The Coordination Black Hole
The coordination black hole doesn’t have to be inevitable. You just need to stop feeding it and start building a system that scales with you.
There’s a moment in every project where the VDC Director recognizes: the schedule slips, communication breaks down, and the instinct kicks in: we need more meetings.
It’s rational. Logical, even. If coordination is failing, add checkpoints. Get everyone in the room. Create visibility and action.
So, you do. You add the Tuesday sync-up. The Thursday deep-dive. The Friday lookahead. And something strange happens.
The problem gets worse.
The Vicious Cycle
Here’s what actually unfolds:
More meetings generate more RFIs. More change orders. More action items. The issue log balloons from 200 entries to 2,000. You’re surfacing problems faster than ever, but not actually solving them.
What’s happening underneath:
- More meetings = more documentation burden
- More tracking = more things waiting on responses
- More people involved = slower decision-making
- The system becomes the bottleneck
The coordination overhead compounds the original delay. You thought you were fixing the problem. Instead, you fed it.
The More Meetings Trap
The coordination problem doesn’t stay contained, it metastasizes across your portfolio.
Every project invents its own coordination rhythm. One uses Monday check-ins, another does Thursday deep dives, a third runs daily standups. Each rhythm is rational in isolation. But multiply it across 15-20 active projects and your senior VDC leaders are spending 60% of their week in tactical prep meetings—reviewing models, validating clash reports, and triaging RFIs—instead of leading.
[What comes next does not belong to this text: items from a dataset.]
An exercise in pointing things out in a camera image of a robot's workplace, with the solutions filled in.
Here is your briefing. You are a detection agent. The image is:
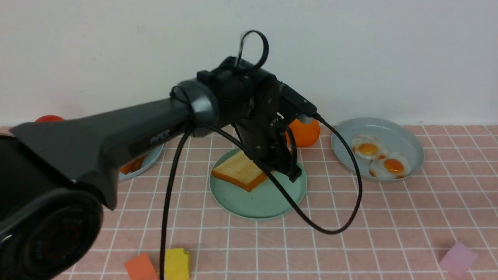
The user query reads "pink cube block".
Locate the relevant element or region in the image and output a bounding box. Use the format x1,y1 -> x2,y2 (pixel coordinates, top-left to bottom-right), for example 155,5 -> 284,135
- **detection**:
439,242 -> 478,278

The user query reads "green centre plate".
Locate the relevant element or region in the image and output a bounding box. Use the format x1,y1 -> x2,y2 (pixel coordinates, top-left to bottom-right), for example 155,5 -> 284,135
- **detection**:
209,162 -> 308,220

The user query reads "black camera cable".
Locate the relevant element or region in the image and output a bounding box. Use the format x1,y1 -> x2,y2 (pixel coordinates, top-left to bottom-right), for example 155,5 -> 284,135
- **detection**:
159,30 -> 363,280

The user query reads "orange fruit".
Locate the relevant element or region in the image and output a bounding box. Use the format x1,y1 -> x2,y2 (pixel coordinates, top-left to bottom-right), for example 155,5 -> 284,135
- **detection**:
289,119 -> 321,147

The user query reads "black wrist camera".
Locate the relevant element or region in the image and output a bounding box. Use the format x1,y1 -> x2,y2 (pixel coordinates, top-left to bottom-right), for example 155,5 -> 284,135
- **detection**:
277,83 -> 317,126

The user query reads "red apple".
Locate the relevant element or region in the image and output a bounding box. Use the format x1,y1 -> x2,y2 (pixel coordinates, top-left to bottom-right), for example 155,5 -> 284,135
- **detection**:
35,115 -> 65,123

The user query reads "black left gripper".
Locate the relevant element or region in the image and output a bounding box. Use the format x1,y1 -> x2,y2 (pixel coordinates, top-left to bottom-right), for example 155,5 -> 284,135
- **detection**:
197,57 -> 301,182

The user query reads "orange cube block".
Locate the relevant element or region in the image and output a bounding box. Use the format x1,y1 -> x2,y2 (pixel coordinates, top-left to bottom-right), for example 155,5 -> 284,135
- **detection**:
124,253 -> 159,280

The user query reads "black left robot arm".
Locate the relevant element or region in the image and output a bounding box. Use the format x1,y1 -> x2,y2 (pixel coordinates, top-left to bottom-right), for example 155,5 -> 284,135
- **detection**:
0,57 -> 308,280

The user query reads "right blue-grey plate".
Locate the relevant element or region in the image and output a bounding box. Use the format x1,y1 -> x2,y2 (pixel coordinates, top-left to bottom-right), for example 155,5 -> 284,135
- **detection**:
331,117 -> 425,182

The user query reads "blue-grey plate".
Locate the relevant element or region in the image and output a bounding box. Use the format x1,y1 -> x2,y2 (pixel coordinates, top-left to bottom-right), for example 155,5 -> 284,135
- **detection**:
331,117 -> 425,182
119,145 -> 164,181

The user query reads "fried egg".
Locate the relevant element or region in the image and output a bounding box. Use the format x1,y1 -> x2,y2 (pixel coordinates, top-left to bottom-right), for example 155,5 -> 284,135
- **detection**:
369,151 -> 412,180
351,134 -> 388,161

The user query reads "yellow cube block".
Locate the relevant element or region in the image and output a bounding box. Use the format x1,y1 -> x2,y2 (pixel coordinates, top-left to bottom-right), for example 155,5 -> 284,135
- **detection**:
164,248 -> 190,280

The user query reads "toast slice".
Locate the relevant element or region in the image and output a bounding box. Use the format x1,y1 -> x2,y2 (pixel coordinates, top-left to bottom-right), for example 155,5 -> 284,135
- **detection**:
119,155 -> 146,174
211,149 -> 268,193

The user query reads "left blue-grey plate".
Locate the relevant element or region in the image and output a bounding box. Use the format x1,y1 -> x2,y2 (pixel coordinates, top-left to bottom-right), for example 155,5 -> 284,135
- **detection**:
119,145 -> 164,181

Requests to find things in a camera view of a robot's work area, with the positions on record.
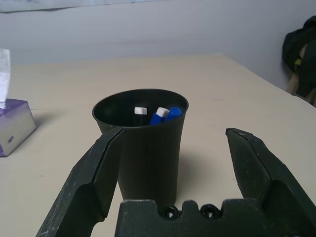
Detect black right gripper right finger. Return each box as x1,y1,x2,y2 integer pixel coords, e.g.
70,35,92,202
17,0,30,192
225,127,316,237

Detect white pen black cap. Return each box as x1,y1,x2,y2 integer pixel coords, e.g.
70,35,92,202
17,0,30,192
132,106,149,127

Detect blue capped marker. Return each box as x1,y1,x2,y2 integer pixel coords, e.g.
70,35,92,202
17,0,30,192
164,106,183,123

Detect dark jacket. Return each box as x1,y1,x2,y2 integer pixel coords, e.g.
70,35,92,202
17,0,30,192
282,16,316,104

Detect black plastic cup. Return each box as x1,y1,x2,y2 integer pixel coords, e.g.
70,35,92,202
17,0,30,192
91,88,190,205

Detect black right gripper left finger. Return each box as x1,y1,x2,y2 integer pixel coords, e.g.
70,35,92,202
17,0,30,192
36,127,126,237

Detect purple tissue box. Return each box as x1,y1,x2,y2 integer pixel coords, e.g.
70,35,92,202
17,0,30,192
0,98,37,158

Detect blue white marker pen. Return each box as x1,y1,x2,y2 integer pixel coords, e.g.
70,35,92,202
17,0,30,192
149,107,170,126
The meetings themselves become performative. Teams show up, share updates, surface issues, but decisions get deferred. “Let’s take that offline.” “We’ll circle back next week.” The noise-to-signal ratio inverts.
Meanwhile, reporting quality degrades. Project teams are drowning too, so their weekly dashboards become copy-paste exercises. Metrics lose meaning. By the time something escalates to portfolio leadership, you’re looking at lagging indicators from two weeks ago.
And here’s the cruelest part: the better your team is, the more painful this becomes—because your best people end up compensating for system gaps. Your top coordinators become human duct tape, manually stitching together what should be systematic. They’re working weekends to keep projects from derailing, and you’re rewarding the behavior because it works—until they burn out or leave.
The result: You’ve lost portfolio-level visibility. You can’t answer basic questions like “Which projects are actually on track?” or “Where should we focus support this month?” without launching an investigation.
This isn’t a people problem. It’s a system that scales linearly while complexity compounds exponentially.
What This Actually Feels Like
What This Actually Feels Like
You are accountable for coordination outcomes you don’t fully control.
You constantly switch between different project rhythms, tools, and team dynamics.
You personally make sure meetings matter. If you skip the prep, facilitation, and follow up, those meetings drift into just status updates.
Most VDC Directors tell us the actual work isn’t the stressful part. The stress comes from not knowing if things are running well when you leave the room.
You shouldn’t have to be everywhere to trust that coordination is working.
A Different Model
On a recent data center conversion project, a former warehouse being repurposed into a high-density network hub, the coordination load was significant from day one. Incomplete model submissions, erroneous geometry from trades not adhering to BIM standards, and a design that was still evolving mid-coordination meant the clash environment was noisy and hard to navigate.
Rather than letting that noise flood every coordination meeting, VIATechnik’s BIM coordinator, ran a pre-meeting the day before each session with the full project team. He’d already worked through the model, filtering out irrelevant geometry, identifying the clashes that actually mattered, and flagging anything that needed a decision before it hit the field. By the time the actual coordination meeting ran, the team wasn’t sorting through raw data. They were reviewing prioritized issues, tracking RFI responses, and making calls.
The General Contractors’ lead coordinator, stayed out of the clash minutiae. That was handled. Instead, he focused on what only he could do: managing trade relationships, pushing on design changes affecting lead times, and steering the coordination toward the areas with the most field impact. When VIATechnik caught something unusual, a base plate condition on a column cluster that would have conflicted with prefabricated equipment, he brought it to the lead coordinator in the pre-meeting. It got resolved before it ever surfaced as a field problem.
That’s the model. Not more meetings. Not more bodies. A system where the tactical work is handled upstream, so the people who need to lead can actually lead.